Barangkali Uni Eropa sedang mengalami fase yang lazim dialami oleh seseorang yang baru saja sadar bahwa pasangan hidupnya selama ini bukanlah pelindung, tapi pengendali. Sudah terlalu lama Eropa dimanjakan oleh dominasi Amerika: diberi payung keamanan bernama NATO, disuntik oleh dolar-dolar manis hasil perdagangan, dan disanjung sebagai mitra strategis yang setara—walau pada praktiknya, yang satu bicara, yang lain mendengarkan; yang satu menekan tarif, yang lain menulis surat keberatan.
Ironisnya, Eropa masih menyebut Amerika sebagai “mitra dagang dan investasi terpenting”, seperti seorang mantan yang belum bisa move on, padahal sudah berkali-kali dibentak, dijatuhi sanksi, bahkan diancam tidak akan dibela bila tak membayar lebih mahal untuk perlindungan. Ketika Trump melemparkan tarif 20% ke arah produk Eropa, lalu menurunkannya jadi 10% sambil berkata “tunggu negosiasi”, itu bukan kompromi—itu gaya preman yang menyuruh korban menebus sepeda curian miliknya sendiri.

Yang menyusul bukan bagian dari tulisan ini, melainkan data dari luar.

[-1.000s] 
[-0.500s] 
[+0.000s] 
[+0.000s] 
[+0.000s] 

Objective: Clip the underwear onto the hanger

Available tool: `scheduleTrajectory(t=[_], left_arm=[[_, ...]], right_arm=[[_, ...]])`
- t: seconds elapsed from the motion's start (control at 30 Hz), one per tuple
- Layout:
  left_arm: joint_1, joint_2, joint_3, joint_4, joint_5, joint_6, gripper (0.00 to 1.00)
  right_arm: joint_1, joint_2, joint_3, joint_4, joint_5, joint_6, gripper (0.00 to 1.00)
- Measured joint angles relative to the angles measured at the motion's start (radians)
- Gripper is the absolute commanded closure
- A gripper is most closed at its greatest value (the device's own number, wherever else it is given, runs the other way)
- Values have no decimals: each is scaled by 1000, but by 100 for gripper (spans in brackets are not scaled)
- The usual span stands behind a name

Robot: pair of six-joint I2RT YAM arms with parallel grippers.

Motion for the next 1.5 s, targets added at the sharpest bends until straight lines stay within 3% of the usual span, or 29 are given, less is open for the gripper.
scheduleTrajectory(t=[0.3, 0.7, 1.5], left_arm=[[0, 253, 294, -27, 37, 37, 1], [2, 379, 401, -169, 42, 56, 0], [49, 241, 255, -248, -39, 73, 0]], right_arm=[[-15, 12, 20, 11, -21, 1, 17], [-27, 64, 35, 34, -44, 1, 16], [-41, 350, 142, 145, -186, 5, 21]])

Dan Eropa, bukannya melawan, justru “berupaya tanpa lelah untuk mencari kesepahaman awal.” Tentu, upaya keras memang diperlukan untuk tetap tersenyum sambil dipukul.

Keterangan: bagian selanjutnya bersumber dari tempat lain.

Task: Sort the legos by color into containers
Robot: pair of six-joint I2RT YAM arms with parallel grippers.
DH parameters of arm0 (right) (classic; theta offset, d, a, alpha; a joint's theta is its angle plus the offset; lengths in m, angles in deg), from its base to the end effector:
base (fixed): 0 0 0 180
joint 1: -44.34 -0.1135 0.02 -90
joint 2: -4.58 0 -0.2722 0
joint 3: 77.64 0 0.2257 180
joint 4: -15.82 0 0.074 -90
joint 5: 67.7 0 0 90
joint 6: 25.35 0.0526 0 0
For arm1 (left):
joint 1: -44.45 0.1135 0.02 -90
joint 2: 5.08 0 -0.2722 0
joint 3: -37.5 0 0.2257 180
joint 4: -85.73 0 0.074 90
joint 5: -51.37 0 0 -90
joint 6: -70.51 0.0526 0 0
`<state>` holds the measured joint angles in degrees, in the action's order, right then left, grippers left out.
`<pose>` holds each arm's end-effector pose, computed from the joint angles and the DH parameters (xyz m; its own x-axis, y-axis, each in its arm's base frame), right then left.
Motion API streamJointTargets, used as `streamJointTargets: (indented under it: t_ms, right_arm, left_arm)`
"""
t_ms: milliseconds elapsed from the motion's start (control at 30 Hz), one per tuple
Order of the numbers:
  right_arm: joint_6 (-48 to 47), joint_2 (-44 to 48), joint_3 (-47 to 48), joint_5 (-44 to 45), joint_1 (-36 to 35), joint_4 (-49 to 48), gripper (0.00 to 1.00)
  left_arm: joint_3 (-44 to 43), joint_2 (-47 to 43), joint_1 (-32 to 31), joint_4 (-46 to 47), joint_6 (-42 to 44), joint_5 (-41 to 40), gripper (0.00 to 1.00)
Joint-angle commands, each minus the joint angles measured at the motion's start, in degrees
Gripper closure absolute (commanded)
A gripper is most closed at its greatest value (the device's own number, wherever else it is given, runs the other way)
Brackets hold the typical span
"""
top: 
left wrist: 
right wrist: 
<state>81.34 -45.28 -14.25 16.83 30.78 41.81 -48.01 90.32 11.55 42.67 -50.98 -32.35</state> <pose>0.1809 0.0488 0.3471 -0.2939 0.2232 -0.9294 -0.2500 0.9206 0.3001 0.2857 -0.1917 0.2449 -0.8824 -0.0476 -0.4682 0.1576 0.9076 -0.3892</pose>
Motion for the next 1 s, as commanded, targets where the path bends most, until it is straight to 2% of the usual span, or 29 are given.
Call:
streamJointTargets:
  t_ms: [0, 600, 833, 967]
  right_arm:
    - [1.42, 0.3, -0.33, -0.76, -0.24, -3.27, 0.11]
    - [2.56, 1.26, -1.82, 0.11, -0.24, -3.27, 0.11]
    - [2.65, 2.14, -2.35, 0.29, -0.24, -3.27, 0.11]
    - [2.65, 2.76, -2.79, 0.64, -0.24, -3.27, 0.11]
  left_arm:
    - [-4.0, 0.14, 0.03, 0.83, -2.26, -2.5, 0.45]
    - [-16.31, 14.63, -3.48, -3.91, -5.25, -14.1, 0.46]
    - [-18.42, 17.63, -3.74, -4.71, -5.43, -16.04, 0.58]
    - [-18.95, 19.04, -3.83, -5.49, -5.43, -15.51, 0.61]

Pertanyaannya bukan lagi apakah Eropa bisa memulihkan hubungan baik dengan AS, tapi apakah Eropa bisa hidup tanpa bergantung padanya. Jawaban sejauh ini tampaknya adalah tidak. Bahkan untuk sekadar berpikir mandiri pun mereka masih canggung. Inisiatif pertahanan bersama? Masih sebatas konsep PowerPoint. Kedaulatan digital dan teknologi? Ketika perusahaan-perusahaan strategis mereka disasar oleh sanksi sekunder AS, yang dilakukan Eropa adalah—lagi-lagi—menulis surat protes.

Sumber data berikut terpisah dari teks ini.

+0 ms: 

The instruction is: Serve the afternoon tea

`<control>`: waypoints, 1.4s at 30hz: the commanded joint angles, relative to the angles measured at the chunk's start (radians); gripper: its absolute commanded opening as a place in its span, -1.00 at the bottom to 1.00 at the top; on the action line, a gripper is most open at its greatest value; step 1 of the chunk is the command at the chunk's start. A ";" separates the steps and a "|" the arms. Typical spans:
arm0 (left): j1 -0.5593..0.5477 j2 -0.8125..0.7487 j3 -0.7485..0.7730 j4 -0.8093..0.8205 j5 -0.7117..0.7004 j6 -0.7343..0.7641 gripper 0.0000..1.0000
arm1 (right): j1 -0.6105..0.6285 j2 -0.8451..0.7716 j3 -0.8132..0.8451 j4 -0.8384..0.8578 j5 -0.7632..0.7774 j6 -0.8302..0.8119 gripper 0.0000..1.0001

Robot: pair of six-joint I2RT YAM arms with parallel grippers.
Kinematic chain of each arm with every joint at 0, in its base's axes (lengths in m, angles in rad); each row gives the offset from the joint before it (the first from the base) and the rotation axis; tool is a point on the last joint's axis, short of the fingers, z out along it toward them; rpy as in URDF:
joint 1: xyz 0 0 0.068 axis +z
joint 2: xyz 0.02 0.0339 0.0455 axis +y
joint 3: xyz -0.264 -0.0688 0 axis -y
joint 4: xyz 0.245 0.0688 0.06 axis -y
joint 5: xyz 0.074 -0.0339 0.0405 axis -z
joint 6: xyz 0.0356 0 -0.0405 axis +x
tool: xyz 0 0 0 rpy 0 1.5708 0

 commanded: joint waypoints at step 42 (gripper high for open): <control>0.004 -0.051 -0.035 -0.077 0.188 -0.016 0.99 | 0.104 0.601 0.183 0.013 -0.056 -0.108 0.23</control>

Saat Trump menuntut agar negara-negara NATO menaikkan anggaran militer mereka hingga 5% dari PDB, banyak yang terperanjat. Padahal, sejak lama Washington mengeluh soal ‘beban pertahanan yang tidak adil’. Tapi kali ini, tuntutan itu terdengar lebih seperti tagihan bulanan dari perusahaan asuransi: “Kalau tidak bayar, saya tidak jamin perlindungan Anda.” Ini bukan sekadar aliansi militer, ini paket keamanan dengan cicilan tetap.
Pedro Sánchez, Perdana Menteri Spanyol, menyebut permintaan itu tidak masuk akal dan kontraproduktif. Trump, dengan gaya khasnya, menjawab akan “membuat mereka membayar dua kali lipat lewat tarif dagang.” Luar biasa. Diplomasi telah berubah menjadi barter kasar: euro untuk rudal, anggaran sosial diganti belanja senjata, dan ketakutan diproduksi dalam jumlah massal agar industri pertahanan tetap menggeliat.
Uni Eropa, yang dulu ingin menjadi kekuatan dunia ketiga—di luar kutub AS dan China—kini terlihat seperti anak kost idealis yang tetap minta kiriman dari orang tuanya tiap awal bulan, sambil menulis status panjang tentang pentingnya kemandirian. Ia berbicara tentang ‘autonomi strategis’, tetapi tidak bisa memutuskan bahkan ketika harus memilih antara Huawei atau Ericsson. Ia bicara soal perdamaian, tapi ikut menyuplai senjata ke medan konflik. Ia benci Trump, tapi tak bisa menolak ketika dijewer soal sumbangan NATO. Begitu banyak kontradiksi dalam satu badan politik yang katanya “dewasa”.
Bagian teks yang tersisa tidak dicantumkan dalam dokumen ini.